* Por Philipe Moura
O período em que estamos vivendo tem se mostrado um dos maiores aceleradores da transformação digital dos últimos tempos. Isso se torna mais um desafio para empresas de todos os portes e setores, que já vêm se esforçando, em ambientes cada vez mais conectados e competitivos, para gerar negócios e mitigar riscos.
Aos governos, cabe a difícil missão de reduzir as falhas de mercado e viabilizar as condições para uma competição saudável – ou seja, de produzir regulamentos que tragam como subproduto segurança jurídica, padronização e confiabilidade em serviços e produtos, sem engessar os mercados.

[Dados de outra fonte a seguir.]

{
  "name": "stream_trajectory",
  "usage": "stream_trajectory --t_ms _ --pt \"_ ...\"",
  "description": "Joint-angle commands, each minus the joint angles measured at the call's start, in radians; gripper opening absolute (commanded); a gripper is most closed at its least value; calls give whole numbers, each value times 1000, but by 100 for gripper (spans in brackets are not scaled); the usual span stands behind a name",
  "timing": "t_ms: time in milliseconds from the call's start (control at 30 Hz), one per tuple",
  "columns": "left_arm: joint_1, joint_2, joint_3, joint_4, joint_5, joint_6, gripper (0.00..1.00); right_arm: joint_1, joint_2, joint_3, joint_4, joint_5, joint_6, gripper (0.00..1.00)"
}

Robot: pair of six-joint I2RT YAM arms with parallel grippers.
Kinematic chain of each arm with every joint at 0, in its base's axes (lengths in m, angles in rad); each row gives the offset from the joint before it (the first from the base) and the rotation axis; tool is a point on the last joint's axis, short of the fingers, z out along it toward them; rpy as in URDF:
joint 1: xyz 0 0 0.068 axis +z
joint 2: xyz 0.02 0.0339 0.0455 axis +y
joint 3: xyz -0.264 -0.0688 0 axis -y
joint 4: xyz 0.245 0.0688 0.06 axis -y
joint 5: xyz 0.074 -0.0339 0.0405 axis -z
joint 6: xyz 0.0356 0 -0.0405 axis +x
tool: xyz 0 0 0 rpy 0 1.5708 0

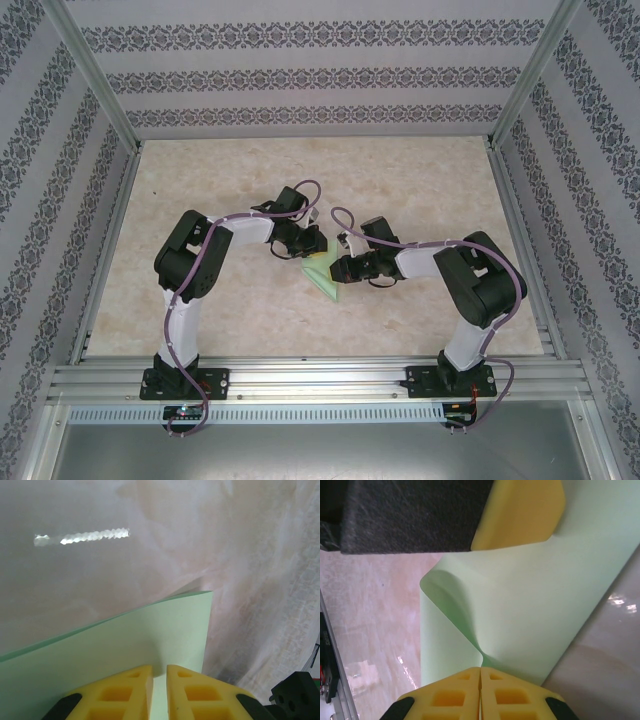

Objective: Fold a paper plane with a square sheet of paper (fold left side to right side)
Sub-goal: Third fold the triangle at the center of the table.

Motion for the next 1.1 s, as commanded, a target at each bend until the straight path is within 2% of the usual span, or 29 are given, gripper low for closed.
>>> stream_trajectory --t_ms 0,333,700,933,1067 --pt "-30 67 -41 -26 -50 10 18 1 -5 20 -5 7 -6 9" --pt "-30 55 -41 -22 -42 11 18 3 57 35 -39 28 -8 9" --pt "-30 48 -47 -15 -34 7 18 4 57 50 -67 36 -19 9" --pt "-25 -29 -21 -51 -15 22 23 9 67 29 -83 47 -22 9" --pt "-8 -59 26 -95 7 35 29 17 58 19 -83 55 -33 9"
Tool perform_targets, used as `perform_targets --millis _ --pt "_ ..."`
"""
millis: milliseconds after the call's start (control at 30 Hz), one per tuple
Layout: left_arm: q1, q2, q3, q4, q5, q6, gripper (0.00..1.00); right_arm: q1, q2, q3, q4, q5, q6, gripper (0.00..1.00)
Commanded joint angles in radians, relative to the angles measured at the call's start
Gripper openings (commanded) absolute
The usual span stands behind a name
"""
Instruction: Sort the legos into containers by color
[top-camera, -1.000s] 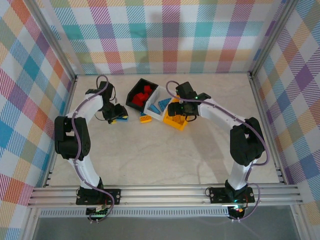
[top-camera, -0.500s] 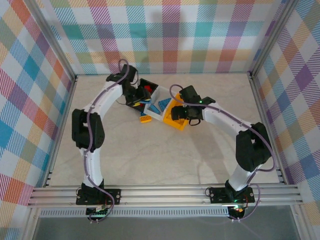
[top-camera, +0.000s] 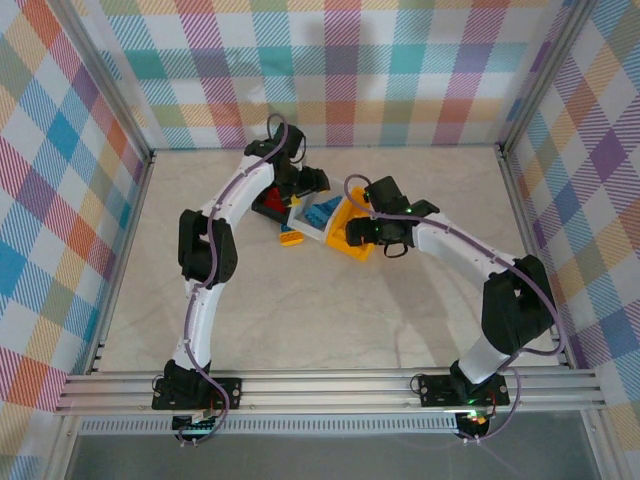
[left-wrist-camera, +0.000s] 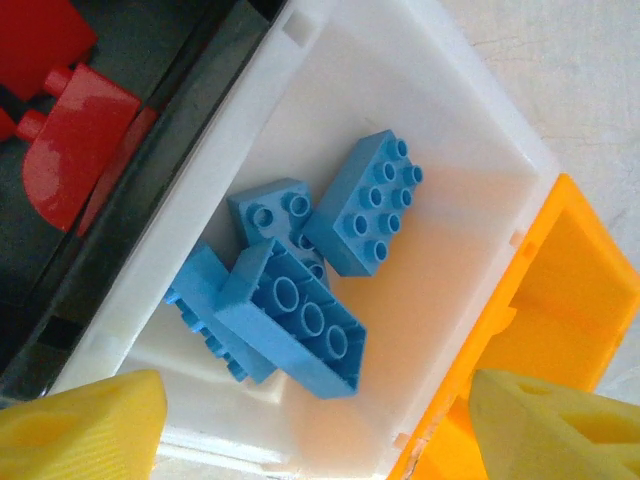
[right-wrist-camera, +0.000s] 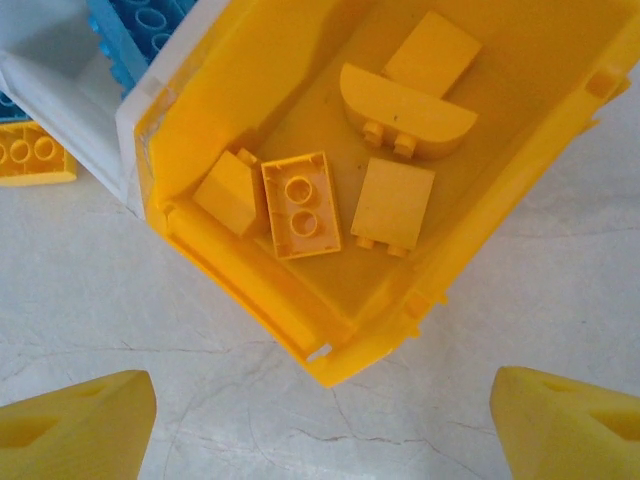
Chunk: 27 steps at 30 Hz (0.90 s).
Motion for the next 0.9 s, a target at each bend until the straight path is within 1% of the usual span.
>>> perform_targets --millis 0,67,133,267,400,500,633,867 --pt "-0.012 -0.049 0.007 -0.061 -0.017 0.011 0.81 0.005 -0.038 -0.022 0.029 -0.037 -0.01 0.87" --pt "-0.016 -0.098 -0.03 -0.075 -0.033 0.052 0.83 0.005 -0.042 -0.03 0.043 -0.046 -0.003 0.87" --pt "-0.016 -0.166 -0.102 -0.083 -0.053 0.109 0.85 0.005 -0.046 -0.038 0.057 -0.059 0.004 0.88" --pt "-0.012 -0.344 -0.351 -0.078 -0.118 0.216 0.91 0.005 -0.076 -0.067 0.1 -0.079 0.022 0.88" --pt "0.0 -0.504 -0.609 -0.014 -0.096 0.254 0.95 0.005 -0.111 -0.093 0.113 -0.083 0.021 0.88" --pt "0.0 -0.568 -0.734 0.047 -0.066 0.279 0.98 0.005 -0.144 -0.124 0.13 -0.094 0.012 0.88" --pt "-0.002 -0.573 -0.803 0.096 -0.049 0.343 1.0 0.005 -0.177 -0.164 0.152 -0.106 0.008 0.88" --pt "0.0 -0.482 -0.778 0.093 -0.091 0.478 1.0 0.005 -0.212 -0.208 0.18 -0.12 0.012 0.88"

Essa missão, no entanto, muitas vezes se equipara à pedra de Sísifo; quando o regulamento entra na pilha de “feito” e começa a valer, há boas chances de já estar desatualizado, ou, pior ainda, de causar consequências não pretendidas, e esse regulamento volta (ou precisa voltar) para a pilha de “a fazer”. Vale, então, um breve retorno ao título parafraseado de Fernando Pessoa e que nos possibilitou essa reflexão: mais que nunca, a inovação é inexorável (ou seja, tê-la é preciso); a atividade regulatória, por sua vez, não é uma ciência tão exata assim (ou seja, regular é impreciso).
A transformação no setor privado frequentemente acontece em ambientes de inovação aberta; isso significa que a mudança pode acontecer em qualquer departamento de qualquer empresa e em qualquer lugar do país ou do mundo. E não raro essas inovações, ou minimamente o princípio por detrás delas, tornam-se disponíveis para melhorias incrementais por outros agentes de mercado quase que instantaneamente. Em contraste, o dever regulatório é, por definição, uma tarefa centralizada. Por si só, isso já ajuda a explicar a diferença de agilidade da transformação em cada um dos casos.

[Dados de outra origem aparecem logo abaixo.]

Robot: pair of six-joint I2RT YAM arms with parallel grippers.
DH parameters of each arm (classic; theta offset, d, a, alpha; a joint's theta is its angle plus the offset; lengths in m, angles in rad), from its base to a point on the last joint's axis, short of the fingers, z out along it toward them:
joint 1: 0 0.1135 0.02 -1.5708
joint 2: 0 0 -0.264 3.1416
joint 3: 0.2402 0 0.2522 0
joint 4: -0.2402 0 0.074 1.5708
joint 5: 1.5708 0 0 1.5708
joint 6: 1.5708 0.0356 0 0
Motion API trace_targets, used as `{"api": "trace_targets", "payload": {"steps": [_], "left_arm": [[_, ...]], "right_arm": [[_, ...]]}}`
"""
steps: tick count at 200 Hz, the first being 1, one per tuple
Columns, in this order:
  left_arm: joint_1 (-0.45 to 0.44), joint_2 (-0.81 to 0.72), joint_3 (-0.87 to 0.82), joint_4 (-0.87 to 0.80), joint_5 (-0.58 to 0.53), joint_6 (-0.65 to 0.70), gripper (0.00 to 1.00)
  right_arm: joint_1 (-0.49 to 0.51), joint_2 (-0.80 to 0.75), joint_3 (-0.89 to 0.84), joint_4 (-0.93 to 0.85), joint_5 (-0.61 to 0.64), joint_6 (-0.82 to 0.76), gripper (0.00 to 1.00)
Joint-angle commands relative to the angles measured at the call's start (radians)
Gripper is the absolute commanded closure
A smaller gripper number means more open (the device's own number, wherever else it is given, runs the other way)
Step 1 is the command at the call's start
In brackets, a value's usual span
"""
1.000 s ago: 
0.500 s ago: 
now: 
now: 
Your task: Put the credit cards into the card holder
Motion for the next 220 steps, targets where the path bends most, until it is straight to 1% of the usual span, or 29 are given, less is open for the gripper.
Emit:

Felizmente, reguladores já lançam mão de fóruns governamentais internacionais ou regionais nos quais são discutidas melhores práticas regulatórias. A Agência Nacional de Telecomunicações (Anatel), por exemplo, participa de reuniões da Comissão Interamericana de Telecomunicações da Organização dos Estados Americanos e, também, da União Internacional de Telecomunicações. A realidade de cada país, no entanto, dificulta ou impossibilita que regulamentos pensados no exterior sejam plug-and-play no Brasil, e a assimetria de informação entre os setores privado e público permanece.
Existem algumas ferramentas disponíveis para o regulador mitigar o risco de a pedra rolar rapidamente para o começo da montanha, tais como análise de impacto regulatório (AIR) e a transparência do processo de criação e revisão de regulamentos, incluindo a possibilidade de ampla participação do setor privado e da sociedade como um todo para contribuir com suas diferentes visões. Mais recentemente, alguns órgãos reguladores vêm testando modelos de sandbox regulatório – tal como estruturas feitas em uma caixa de areia, essas ferramentas criam ambientes controlados para testar ideias inovadoras em pequena escala e avaliar o impacto da regulação (ou da ausência dela).

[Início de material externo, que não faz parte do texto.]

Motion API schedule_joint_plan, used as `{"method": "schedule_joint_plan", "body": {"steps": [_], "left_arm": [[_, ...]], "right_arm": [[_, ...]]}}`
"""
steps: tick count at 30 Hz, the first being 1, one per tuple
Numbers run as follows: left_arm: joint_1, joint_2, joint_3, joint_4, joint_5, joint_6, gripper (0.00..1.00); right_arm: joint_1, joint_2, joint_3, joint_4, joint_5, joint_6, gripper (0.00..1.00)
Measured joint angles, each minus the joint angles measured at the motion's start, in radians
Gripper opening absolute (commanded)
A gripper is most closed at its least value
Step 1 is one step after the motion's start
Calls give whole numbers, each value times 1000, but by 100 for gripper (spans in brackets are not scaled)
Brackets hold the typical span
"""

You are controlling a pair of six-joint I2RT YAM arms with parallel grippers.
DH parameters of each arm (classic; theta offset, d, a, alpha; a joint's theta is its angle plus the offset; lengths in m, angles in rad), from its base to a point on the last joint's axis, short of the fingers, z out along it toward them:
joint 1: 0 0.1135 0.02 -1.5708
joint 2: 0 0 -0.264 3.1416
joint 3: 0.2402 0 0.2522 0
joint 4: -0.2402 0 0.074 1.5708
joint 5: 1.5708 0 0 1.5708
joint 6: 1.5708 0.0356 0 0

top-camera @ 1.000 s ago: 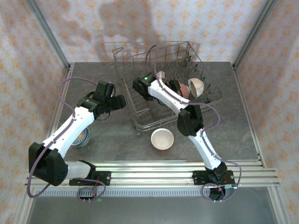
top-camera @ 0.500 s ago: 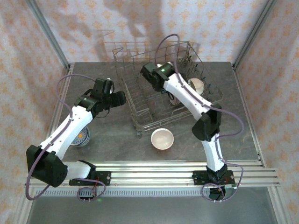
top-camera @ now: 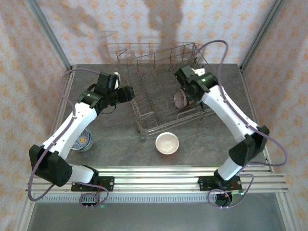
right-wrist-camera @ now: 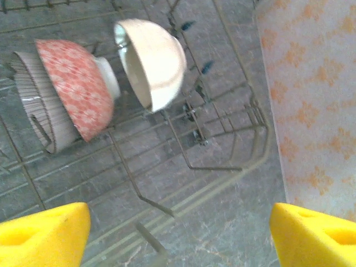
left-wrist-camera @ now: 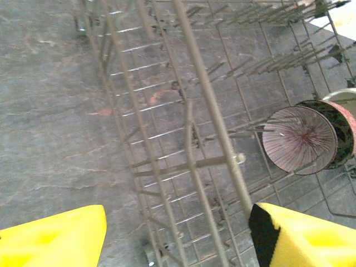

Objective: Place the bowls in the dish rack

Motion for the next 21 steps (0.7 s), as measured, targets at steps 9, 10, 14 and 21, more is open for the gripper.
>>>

Finalmente, e não menos importante, existe a autorregulação. Essa possibilidade traz algumas relevantes vantagens, como: redução da assimetria de informação, compartilhamento de responsabilidade social e jurídica, e maior especificidade, agilidade e relevância na revisão ou proposição de novos regulamentos. Para o setor privado, a autorregulação é uma oportunidade para padronizar entendimentos, abordar particularidades de um setor, e, ao mesmo tempo, gerar segurança jurídica e reduzir os custos do compliance.
A autorregulação é, inclusive, prevista na Lei Geral de Proteção de Dados. E a proteção de dados é um tema fundamental para o sucesso de uma transformação digital. Do ponto de vista do regulador, editar normas concernentes a áreas tão distintas como saúde, telecomunicações e mobilidade, por exemplo, será uma tarefa de Sísifo se não houver autorregulação. Já que inovar é preciso, é, pois, tempo de vermos protagonismo dos agentes privados também em temas regulatórios; isso ajudará a reduzir a imprecisão (e, consequentemente, aumentar o sucesso) da atividade regulatória. É um cenário de ganha-ganha.
* Philipe Moura é mestre pela Universidade da Califórnia e sócio-diretor da KPMG no Brasil.